# [INFORMATION SUPPLIED]
━━━━━━━━

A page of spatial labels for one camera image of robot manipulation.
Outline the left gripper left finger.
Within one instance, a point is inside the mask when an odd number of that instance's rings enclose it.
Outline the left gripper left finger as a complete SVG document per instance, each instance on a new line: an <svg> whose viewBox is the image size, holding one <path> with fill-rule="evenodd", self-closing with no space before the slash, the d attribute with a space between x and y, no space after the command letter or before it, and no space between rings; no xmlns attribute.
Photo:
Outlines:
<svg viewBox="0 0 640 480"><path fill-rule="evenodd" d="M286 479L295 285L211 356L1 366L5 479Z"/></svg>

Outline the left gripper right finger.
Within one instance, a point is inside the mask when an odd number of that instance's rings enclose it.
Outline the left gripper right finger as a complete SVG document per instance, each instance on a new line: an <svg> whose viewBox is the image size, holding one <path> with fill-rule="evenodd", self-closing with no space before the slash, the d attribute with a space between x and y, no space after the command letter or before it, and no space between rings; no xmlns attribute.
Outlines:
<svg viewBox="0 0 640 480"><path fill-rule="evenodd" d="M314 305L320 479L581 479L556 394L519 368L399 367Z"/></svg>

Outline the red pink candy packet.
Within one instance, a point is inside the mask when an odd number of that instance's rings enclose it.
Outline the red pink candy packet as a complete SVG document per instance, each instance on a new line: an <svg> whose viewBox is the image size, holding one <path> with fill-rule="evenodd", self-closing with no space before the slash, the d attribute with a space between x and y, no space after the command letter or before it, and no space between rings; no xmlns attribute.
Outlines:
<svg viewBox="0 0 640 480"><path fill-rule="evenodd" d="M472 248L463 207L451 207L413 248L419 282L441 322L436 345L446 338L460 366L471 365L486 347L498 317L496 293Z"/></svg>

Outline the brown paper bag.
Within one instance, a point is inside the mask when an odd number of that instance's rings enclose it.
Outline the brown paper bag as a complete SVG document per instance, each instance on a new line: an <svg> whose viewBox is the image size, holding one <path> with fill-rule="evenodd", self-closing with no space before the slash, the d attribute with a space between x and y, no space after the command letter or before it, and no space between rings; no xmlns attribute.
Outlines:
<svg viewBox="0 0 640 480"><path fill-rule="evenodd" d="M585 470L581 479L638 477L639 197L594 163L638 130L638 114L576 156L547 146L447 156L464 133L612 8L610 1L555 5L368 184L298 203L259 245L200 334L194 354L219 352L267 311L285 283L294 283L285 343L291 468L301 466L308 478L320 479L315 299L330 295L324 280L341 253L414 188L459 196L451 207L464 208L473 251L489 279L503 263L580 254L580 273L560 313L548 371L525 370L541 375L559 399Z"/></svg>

━━━━━━━━

# [WORK REQUEST]
Only lines with the word "closing" belong in the answer; copy each of them from the material above.

# [TASK SOLUTION]
Outline the left gripper left finger as a complete SVG document per instance, each instance on a new line: an <svg> whose viewBox is the image size, holding one <path> with fill-rule="evenodd", self-closing with no space before the slash, the d attribute with a space between x and y, no space after the command letter or before it, and no space between rings; no xmlns attribute.
Outline the left gripper right finger as a complete SVG document per instance, each instance on a new line: an <svg> whose viewBox is the image size, holding one <path> with fill-rule="evenodd", self-closing with no space before the slash, the d attribute with a space between x and y, no space after the command letter or before it, and no space between rings; no xmlns attribute.
Outline the red pink candy packet as a complete SVG document per instance, each instance on a new line: an <svg> whose viewBox is the image size, holding one <path> with fill-rule="evenodd", self-closing with no space before the slash, the d attribute with a space between x and y, no space after the command letter or before it, and no space between rings; no xmlns attribute.
Outline the brown paper bag as a complete SVG document per instance, each instance on a new line: an <svg> whose viewBox is the image size, holding one <path> with fill-rule="evenodd", self-closing with no space before the slash, the d attribute with a space between x and y, no space after the command letter or before it, and no space between rings; no xmlns attribute.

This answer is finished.